The good news is we can work to uncomplicate our earthly relationships by understanding who God says we are. When we do this, we can love people from a place of being perfectly loved. Instead of coming to a relationship looking to be filled up, we can overflow the love we’ve already received from God. 

So let’s wrap up with a few places in the Bible that tell us about our identity in Christ and how much we are already loved by God. 

New to the Bible? Looking for a good place to start reading? Click to get my free 30 day Bible study.

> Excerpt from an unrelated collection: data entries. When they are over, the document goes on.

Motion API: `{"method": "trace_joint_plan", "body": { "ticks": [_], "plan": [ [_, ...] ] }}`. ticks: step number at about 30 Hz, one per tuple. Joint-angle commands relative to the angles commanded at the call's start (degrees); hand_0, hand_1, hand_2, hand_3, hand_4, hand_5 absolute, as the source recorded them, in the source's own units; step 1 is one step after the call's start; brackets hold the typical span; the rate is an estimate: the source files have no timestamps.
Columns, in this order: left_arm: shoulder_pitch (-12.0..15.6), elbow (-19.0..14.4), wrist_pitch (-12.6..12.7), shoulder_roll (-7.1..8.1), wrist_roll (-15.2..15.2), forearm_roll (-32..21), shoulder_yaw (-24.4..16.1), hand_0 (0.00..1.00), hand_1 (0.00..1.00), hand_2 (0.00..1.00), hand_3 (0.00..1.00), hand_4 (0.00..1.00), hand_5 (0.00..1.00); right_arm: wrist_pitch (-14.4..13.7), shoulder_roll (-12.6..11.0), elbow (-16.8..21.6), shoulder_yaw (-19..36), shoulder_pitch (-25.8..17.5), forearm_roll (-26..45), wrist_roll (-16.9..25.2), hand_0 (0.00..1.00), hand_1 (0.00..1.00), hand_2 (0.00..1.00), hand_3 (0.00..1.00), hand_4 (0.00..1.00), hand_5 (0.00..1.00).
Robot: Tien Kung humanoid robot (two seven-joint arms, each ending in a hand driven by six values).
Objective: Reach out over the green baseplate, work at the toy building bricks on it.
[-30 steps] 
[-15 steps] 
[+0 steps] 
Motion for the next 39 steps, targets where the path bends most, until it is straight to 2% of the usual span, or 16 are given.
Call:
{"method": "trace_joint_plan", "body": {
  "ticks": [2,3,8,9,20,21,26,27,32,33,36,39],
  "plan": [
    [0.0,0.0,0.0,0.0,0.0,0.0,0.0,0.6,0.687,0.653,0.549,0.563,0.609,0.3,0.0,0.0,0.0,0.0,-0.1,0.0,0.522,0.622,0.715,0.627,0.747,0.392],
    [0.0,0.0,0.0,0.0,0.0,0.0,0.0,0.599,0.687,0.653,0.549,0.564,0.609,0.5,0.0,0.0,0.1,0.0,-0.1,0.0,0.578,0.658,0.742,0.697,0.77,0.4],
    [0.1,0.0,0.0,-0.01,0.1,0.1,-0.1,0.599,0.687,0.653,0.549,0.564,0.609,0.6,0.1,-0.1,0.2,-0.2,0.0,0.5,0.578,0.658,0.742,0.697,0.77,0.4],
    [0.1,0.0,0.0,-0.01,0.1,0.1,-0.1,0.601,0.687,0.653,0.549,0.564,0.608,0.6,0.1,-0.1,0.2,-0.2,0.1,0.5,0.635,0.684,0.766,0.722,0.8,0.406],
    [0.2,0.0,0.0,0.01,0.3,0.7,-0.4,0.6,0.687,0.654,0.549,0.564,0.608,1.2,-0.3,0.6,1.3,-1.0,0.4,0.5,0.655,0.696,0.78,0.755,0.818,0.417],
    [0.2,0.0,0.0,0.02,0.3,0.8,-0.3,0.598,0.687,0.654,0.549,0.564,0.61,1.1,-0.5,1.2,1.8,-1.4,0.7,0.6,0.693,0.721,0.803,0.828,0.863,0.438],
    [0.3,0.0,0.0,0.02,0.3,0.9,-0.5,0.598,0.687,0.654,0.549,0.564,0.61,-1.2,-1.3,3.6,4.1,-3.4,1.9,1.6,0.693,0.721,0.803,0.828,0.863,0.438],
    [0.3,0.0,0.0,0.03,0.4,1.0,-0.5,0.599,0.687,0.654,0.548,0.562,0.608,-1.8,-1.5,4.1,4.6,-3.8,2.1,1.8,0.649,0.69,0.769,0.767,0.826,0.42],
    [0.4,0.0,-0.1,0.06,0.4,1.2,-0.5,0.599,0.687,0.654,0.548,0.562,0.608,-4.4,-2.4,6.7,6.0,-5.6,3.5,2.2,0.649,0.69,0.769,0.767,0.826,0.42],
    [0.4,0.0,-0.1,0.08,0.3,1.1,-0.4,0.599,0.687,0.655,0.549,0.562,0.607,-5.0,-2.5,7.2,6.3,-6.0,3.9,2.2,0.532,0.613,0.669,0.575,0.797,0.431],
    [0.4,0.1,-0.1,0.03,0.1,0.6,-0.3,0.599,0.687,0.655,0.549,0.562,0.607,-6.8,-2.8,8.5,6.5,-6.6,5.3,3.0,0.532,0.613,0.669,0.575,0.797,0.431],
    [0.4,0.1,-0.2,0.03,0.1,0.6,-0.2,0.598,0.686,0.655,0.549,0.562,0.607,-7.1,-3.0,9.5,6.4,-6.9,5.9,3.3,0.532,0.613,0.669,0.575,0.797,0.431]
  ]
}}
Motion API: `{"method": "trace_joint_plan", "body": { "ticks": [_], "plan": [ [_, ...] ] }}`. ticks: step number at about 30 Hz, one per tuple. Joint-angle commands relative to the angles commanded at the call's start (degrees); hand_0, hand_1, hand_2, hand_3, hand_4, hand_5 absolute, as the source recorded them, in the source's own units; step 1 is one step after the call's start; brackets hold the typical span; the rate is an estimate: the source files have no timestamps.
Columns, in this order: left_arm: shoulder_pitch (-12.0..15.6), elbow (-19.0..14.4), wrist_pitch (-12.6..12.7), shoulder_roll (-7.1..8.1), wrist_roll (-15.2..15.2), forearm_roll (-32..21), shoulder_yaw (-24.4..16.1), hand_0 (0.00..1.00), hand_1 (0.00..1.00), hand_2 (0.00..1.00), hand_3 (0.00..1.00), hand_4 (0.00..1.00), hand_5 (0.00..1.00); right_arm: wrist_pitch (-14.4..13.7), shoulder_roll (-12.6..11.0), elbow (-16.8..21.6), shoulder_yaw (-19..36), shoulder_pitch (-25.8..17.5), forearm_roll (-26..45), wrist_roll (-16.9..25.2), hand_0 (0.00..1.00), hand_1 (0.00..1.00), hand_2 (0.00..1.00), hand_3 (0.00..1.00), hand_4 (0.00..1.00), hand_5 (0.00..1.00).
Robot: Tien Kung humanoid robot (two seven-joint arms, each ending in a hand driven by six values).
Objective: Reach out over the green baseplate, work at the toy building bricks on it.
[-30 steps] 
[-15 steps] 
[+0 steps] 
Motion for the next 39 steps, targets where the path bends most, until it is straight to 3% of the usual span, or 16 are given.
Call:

But you are a chosen race, a royal priesthood, a holy nation, a people for his own possession, that you may proclaim the excellencies of him who called you out of darkness into his marvelous light. 

1 Peter 2:9, ESV

You didn’t choose me, but I chose you and appointed you that you should go and bear fruit and that your fruit should abide, so that whatever you ask the Father in my name, he may give it to you. 

John 15:16, ESV

For in Christ Jesus, you are all sons (and daughters) of God, through faith.

Galatians 3:26, ESV

What God desperately wants us to understand is that every need and desire we have to be loved and cared for in a relationship He has fulfilled for us. He is our loving Father who adopts us into His forever family (Ephesians 1:5). He pursues us relentlessly to bring us into this family (Luke 15:4-7). He loved us so much that He gave His son to pay for our sin, the one thing that stood in the way of our access to Him. (Romans 5:8; John 3:16-17). 

When we do understand these truths and allow them to inform the way we live and love others, we will have better relationships. We will know how loved we are and how much God loves the other person as well. And while this won’t completely eradicate every conflict in our relationships, we will no longer look to the status of our relationships as an indication of our value or worth. Rather we can allow the imperfect moments to root us deeper in the hope of eternity, where we will finally be reunited to God and experience perfect unity, without sin, with Him and our brothers and sisters in Christ. And we can praise God for the good moments in our relationships that remind us of how perfectly we are loved by God. 

Our marital status doesn’t make us more lovable. Rather marriage exists to point to a greater picture of how Christ has betrothed Himself to an imperfect Bride (the church aka God’s people) and He is going to redeem and restore her to perfection for all eternity (Revelation 19:7-8). 

Our sexual purity or the brokenness of our experience with sexual intimacy will never be what gives us security in our relationships. Rather sex, when in the context of a loving and safe marriage, is a picture of God’s desire to be completely connected to us and how much pleasure that brings to both Him and us. Although even in the setting of marriage, sex still falls short of the glory of God. Sex was created to point to a greater moment in eternity when God’s people are joined to Him in perfect union with nothing separating them ever again, and how satisfying that will be for everyone involved. 

Finally, singleness or loneliness do not define you. Your identity was secured before any human ever decided you were or were not worth their time and attention. God loves you so much. He thinks you are to die for, literally. Let His perfect love determine your worth and not your relationship status. 

Relationships don’t make us whole, and they certainly are not satisfying enough to fill the God-sized void inside of each of us. Fight these lies that ever-complicate our earthly relationships with what God’s Word says about who He is, what He has done, and what this means for our identity. When we do so, we can love others from a place of overflow rather than looking to another imperfect human to fill a deficit created in us meant to be satisfied with God’s perfect love. 

In the words of Hosanna Wong, you have a new name and you are more than you’ve been told.